通知部３２ｄは、参加者の音声が所定範囲の最大値よりも大きく、かつ参加者の顔部分のサイズが所定範囲の最大値よりも大きい場合、マイクから離れることを促すメッセージを参加者に通知する。また、通知部３２ｄは、参加者の音声が所定範囲の最小値よりも小さく、かつ参加者の顔部分のサイズが所定範囲の最小値よりも小さい場合、マイクに近づくことを促すメッセージを参加者に通知する。 The notifying unit 32d notifies the participant of a message prompting the user to leave the microphone when the voice of the participant is larger than the maximum value of the predetermined range and the size of the face of the participant is larger than the maximum value of the predetermined range. I do. When the voice of the participant is smaller than the minimum value of the predetermined range and the size of the face of the participant is smaller than the minimum value of the predetermined range, the notification unit 32d transmits a message prompting the participant to approach the microphone. Notify

このように、通知部３２ｄは、発話者の音声データの音量が所定範囲の最大値よりも大きいか、又は所定の範囲の最小値よりも小さい場合に、さらに、発話者の顔のサイズに基づいて発話者に通知を行うか否かを判定する。例えば、通知部３２ｄは、発話者がマイクから遠い位置にいるが、声量が大きく明瞭な音声を取得できる場合、発話者にメッセージを通知しない。これにより、音声の収録に影響がない場合にまで発話者にメッセージを通知することを避けることができる。 As described above, when the volume of the voice data of the speaker is larger than the maximum value of the predetermined range or smaller than the minimum value of the predetermined range, the notification unit 32d further determines the voice data based on the size of the face of the speaker. Then, it is determined whether or not to notify the speaker. For example, the notifying unit 32d does not notify the speaker of a message when the speaker is far from the microphone but can obtain a clear voice with a large voice volume. Thereby, it is possible to avoid notifying the speaker of the message even when the recording of the sound is not affected.
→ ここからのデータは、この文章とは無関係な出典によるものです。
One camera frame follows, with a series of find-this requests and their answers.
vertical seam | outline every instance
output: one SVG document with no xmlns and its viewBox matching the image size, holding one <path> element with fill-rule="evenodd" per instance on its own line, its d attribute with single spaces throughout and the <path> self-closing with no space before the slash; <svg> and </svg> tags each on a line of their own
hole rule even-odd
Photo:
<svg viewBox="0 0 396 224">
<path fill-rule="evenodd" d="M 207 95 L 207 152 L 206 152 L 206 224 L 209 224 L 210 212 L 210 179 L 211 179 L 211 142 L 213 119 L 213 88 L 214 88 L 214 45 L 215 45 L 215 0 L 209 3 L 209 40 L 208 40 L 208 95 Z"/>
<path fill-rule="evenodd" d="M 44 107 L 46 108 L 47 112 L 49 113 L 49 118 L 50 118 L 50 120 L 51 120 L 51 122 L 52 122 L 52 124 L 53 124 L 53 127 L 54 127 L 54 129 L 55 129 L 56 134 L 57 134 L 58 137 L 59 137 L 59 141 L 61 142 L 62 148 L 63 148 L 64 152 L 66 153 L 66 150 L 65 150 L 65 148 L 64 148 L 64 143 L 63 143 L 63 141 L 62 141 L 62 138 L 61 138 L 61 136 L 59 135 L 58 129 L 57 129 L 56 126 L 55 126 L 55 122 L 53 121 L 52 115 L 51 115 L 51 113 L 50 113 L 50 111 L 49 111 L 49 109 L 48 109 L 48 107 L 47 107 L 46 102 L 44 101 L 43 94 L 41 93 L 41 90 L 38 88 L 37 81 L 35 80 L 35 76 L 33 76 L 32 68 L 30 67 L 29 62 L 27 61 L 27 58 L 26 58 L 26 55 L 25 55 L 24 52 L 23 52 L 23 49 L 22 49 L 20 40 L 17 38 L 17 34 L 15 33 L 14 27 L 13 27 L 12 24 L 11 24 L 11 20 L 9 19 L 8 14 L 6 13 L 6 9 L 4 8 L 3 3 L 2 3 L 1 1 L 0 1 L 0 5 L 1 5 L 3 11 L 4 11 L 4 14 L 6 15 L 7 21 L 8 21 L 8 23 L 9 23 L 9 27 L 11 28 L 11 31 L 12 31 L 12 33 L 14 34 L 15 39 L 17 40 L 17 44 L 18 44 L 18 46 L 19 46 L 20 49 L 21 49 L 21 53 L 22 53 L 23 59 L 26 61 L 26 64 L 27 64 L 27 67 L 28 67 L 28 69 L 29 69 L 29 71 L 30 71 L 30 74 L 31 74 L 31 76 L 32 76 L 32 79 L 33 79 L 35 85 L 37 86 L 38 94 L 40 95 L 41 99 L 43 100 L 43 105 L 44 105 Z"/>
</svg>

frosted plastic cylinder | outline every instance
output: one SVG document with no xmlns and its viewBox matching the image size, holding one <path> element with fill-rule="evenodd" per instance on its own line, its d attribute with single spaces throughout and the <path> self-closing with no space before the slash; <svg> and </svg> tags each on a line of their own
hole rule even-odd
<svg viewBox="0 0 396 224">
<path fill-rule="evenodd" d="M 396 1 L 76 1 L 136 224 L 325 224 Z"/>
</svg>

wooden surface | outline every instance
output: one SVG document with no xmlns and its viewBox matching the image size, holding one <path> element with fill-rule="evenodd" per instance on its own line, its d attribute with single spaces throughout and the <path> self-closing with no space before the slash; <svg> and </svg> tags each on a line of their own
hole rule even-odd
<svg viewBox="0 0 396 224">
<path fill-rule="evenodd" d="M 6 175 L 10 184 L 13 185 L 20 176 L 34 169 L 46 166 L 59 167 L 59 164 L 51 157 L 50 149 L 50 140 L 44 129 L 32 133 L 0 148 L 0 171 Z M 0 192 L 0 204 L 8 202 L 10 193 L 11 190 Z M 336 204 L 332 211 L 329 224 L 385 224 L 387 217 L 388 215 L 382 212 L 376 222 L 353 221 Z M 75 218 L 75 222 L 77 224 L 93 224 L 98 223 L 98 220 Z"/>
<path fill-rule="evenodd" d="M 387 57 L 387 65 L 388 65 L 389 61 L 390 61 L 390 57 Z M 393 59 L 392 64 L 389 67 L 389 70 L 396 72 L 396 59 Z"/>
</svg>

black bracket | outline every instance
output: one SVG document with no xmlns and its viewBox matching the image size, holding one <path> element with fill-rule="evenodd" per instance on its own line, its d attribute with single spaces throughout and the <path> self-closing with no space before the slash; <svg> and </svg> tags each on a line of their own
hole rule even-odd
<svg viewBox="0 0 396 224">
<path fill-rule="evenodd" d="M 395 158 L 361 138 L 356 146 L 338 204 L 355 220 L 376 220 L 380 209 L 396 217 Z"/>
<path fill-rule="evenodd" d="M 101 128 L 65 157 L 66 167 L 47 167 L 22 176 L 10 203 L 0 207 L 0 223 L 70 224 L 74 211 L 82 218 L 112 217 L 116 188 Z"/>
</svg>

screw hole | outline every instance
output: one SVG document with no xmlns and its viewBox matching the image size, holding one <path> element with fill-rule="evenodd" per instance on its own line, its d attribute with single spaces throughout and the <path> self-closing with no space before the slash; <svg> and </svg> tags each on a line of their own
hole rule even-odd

なお、本実施形態では、発話者の音声または顔部分のサイズのいずれか一方が所定範囲以内である場合、通知部３２ｄは、当該発話者を通知の対象としないが、これに限定されない。例えば、通知部３２ｄは、発話者の音声または顔部分のサイズのいずれか一方が所定範囲外の場合に当該発話者を通知の対象としてもよい。 In the present embodiment, when either the voice of the speaker or the size of the face part is within the predetermined range, the notification unit 32d does not target the speaker, but the present invention is not limited thereto. For example, the notification unit 32d may set the speaker as a notification target when either the voice of the speaker or the size of the face part is out of the predetermined range.

通知部３２ｄは、例えば、データ出力部３４を介して表示装置６にテロップを表示することでメッセージを参加者に通知する。また、通知部３２ｄは、データ出力部３４を介して音声データを外部に出力することによってメッセージを参加者に通知してもよい。なお、参加者へのメッセージの通知方法は、上記に限定されない。 The notification unit 32d notifies the participant of the message by displaying a telop on the display device 6 via the data output unit 34, for example. The notification unit 32d may notify the participant of the message by outputting voice data to the outside via the data output unit 34. The method of notifying the participant of the message is not limited to the above.

図５は、参加者の位置と通知されるメッセージとの関係を示す図である。図５（ａ）では、参加者βは、テーブルを介してデータ取得部３３（音声取得部３３ａ）の対面に着席しており、（ｂ）（ｃ）よりもデータ取得部３３から遠い位置に着席している。かかる場合に、通知部３２ｄは、参加者の音声が所定範囲の最小値よりも小さく、かつ参加者の顔部分のサイズが所定範囲の最小値よりも小さくなりやすいので、「マイクに近づいてください。」というテロップを表示装置６に表示する。 FIG. 5 is a diagram showing the relationship between the position of the participant and the message to be notified. In FIG. 5A, the participant β is seated opposite to the data acquisition unit 33 (voice acquisition unit 33a) via the table, and is located farther from the data acquisition unit 33 than (b) and (c). I'm sitting. In such a case, the notification unit 32d may display "Please approach the microphone because the voice of the participant is smaller than the minimum value of the predetermined range and the size of the face of the participant is likely to be smaller than the minimum value of the predetermined range." Is displayed on the display device 6.

また、図５（ｂ）では、参加者βは、データ取得部３３の近辺に着席しており、（ａ）（ｃ）よりもデータ取得部３３に近い位置に着席している。かかる場合に、通知部３２ｄは、参加者の音声が所定範囲の最大値よりも大きく、かつ参加者の顔部分のサイズが所定範囲の最大値よりも小さくなりやすいので、「マイクから離れてください。」というテロップを表示装置６に表示する。 In addition, in FIG. 5B, the participant β is seated near the data acquisition unit 33 and is seated at a position closer to the data acquisition unit 33 than in (a) and (c). In such a case, the notification unit 32d may indicate that the participant's voice is larger than the maximum value in the predetermined range and the size of the face of the participant is smaller than the maximum value in the predetermined range. Is displayed on the display device 6.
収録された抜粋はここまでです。